Key Points on Key Performance Indicators (KPIs):

  • A useful tool to measure, report and evaluate performance and progress

  • Provide hard evidence

  • In addition to funds raised KPIs provide:

  • Transparency into how effective and efficient your fundraising is

  • Identification of weaknesses and detection of your greatest opportunities

  • Over 15 different indicators can be used (covering areas such as giving levels, donor levels, engagement)

  • Identify what is most important and useful to you

  • It’s useful to have targets for each indicator

  • Track them regularly and share with simple dashboard

Consultant Chupa Phiri provided a very good training session on KPIs to a trust fundraising conference.

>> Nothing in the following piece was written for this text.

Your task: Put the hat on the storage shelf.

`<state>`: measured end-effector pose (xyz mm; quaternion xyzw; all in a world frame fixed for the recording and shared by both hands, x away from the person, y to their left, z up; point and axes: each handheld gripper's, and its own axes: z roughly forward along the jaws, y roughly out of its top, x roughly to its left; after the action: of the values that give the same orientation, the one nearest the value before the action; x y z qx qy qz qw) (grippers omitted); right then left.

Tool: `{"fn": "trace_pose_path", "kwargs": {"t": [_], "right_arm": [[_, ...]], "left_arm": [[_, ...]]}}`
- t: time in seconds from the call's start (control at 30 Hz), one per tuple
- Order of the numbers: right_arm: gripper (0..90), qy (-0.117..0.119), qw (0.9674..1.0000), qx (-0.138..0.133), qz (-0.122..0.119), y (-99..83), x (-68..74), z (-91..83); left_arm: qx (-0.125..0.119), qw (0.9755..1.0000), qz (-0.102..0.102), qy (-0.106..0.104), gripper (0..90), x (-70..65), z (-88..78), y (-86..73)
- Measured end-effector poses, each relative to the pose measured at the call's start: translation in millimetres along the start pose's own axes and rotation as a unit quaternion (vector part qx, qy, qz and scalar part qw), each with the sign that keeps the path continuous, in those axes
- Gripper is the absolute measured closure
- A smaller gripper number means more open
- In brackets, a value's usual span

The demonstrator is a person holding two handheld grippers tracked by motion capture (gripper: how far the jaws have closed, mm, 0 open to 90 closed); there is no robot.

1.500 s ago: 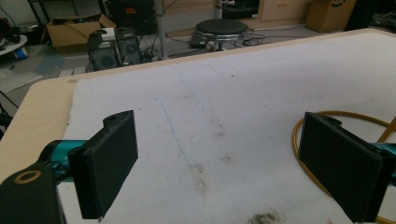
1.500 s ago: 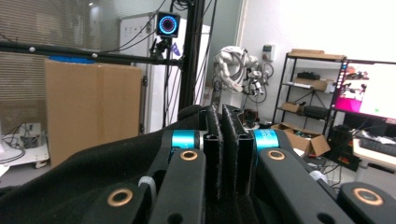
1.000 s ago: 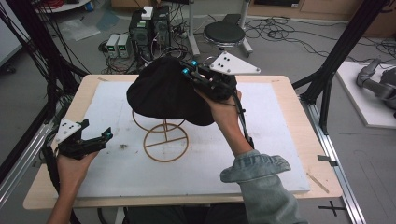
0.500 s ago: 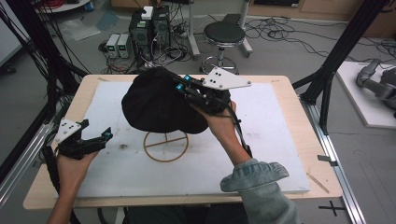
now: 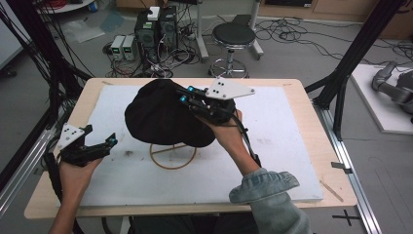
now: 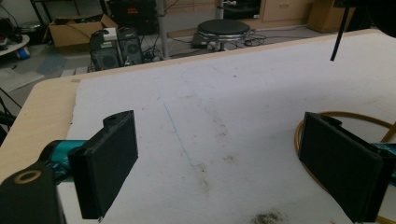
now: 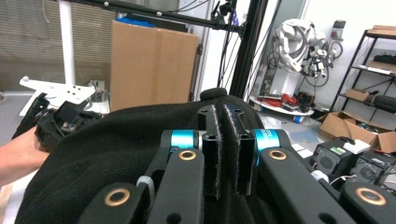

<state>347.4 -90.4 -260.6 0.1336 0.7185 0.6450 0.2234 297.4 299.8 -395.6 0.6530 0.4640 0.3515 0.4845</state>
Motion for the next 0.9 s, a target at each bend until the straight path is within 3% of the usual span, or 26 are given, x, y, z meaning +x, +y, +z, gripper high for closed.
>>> {"fn": "trace_pose_path", "kwargs": {"t": [0.4, 0.9], "right_arm": [[84.9, 0.010, 0.9997, 0.019, -0.013, -6.7, 2.4, 0.1], [80.9, 0.015, 0.9994, 0.030, -0.005, -12.1, 2.3, 3.7]], "left_arm": [[0.000, 1.0000, 0.002, 0.000, 12.3, -0.8, 0.1, 0.3], [-0.001, 1.0000, -0.001, 0.002, 12.3, 1.0, -1.0, 0.5]]}}
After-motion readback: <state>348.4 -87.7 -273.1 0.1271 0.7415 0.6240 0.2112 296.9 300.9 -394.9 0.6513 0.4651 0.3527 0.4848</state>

She provides some advice her on the subject. 

The old cliché of “what gets measured gets done” is one you hear used frequently when talking about KPIs. This rings true for many, especially fundraisers whose performance is often measured solely by the amount you raise ignoring the multitude of variables that help you raise funds including the level of investment in fundraising, the organisation’s impact and the external environment. What is more helpful in addition are measures that can be used to track progress which in turn increases the likelihood of success.

What are we talking about?

The jargon around performance metrics varies from charity to charity: KPIs; Key performance Objectives (KPOs); performance metrics; performance measures; targets; and so on. Essentially these are analytical tools that fundraisers and organisations can use to help them to continue to raise funds as they provide a way to measure progress towards goals. There are three broad KPIs:

  1. There are targets that everything really revolves around – usually, how much you’re raising in terms of in budget, others include whether the funds are restricted or unrestricted.
  2. Numbers that are weighty and important, but only to a point. For example, numbers of applications, the different values of applications applied for.
  3. Numbers that are interesting to know, as we might learn something i.e. an analysis of previous efforts.

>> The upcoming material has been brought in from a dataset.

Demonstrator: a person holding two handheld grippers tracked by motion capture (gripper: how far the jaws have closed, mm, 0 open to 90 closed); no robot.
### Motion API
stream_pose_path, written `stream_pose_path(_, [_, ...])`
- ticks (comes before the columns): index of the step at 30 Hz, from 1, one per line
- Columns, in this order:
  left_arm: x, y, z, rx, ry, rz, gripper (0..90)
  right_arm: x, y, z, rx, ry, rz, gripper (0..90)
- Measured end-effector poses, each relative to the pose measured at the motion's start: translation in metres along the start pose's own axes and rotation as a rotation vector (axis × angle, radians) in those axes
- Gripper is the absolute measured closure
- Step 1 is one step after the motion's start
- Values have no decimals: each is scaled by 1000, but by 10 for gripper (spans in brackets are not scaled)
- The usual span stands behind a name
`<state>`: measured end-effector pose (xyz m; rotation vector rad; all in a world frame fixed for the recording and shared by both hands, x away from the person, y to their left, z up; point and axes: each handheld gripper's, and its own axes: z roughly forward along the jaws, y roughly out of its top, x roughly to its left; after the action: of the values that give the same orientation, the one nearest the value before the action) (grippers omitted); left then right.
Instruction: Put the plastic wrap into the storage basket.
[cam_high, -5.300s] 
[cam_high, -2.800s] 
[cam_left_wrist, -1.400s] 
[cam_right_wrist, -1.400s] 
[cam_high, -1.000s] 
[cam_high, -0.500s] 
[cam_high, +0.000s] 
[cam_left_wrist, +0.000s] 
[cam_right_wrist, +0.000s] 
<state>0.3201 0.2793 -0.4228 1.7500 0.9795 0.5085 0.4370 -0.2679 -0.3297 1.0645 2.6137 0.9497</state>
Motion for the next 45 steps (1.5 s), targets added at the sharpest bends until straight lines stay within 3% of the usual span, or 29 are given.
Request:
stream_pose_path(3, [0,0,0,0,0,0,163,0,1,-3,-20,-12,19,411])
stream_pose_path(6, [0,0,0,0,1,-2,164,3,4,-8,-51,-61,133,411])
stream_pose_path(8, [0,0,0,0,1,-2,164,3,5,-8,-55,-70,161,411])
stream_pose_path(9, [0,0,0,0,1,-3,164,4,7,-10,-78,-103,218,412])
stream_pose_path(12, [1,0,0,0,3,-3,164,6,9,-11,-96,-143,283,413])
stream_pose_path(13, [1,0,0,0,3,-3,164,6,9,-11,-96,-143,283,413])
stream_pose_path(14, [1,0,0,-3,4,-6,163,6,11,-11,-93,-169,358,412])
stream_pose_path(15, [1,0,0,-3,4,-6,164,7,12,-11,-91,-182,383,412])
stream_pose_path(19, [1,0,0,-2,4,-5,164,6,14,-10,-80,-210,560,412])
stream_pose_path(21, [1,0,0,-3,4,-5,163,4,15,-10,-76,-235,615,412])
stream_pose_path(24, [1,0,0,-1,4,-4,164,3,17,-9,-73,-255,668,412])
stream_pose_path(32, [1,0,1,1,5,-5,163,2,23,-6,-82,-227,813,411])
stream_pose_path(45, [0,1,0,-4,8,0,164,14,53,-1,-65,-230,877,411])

The KPIs that fundraisers tend to agree with their managers can seem to float between category 1 (vital) and category 2 (highly significant). The problem is that managers are quite distant from our work and may not even properly understand it but need to find a way to manage our performance. So, something that’s a bit provisional in its meaning can seem more significant. This can be challenging as they relate to either the amount of funds needed and/or the past and not a good prediction of the future or don’t show the process that ultimately helps you to improve. With some of the different ways to measure success you will be able to navigate your manager back to the real world.

What KPIs to choose?

In the early days of my trust fundraising career I was overwhelmed by the many different ways organisations could measure their success with some using 15 different indicators! In time I settled on what to me was most important and that was the indicators that measured fundraising results, performance and progress and those that would help me to identify where improvements needed to be made. The following indicators are a better way to track progress, in some ways; show how things are at an underlying level, which the income figures can mask; and reduce, to an extent, the degree to which you’re dependent on outside factors.

  1.   Amount Raised
  2.   Return on Investment (ROI) or Cost per Pound Raised [There is no real difference between them. I prefer the ROI metric as it shows me the effects of any strategies I have implemented]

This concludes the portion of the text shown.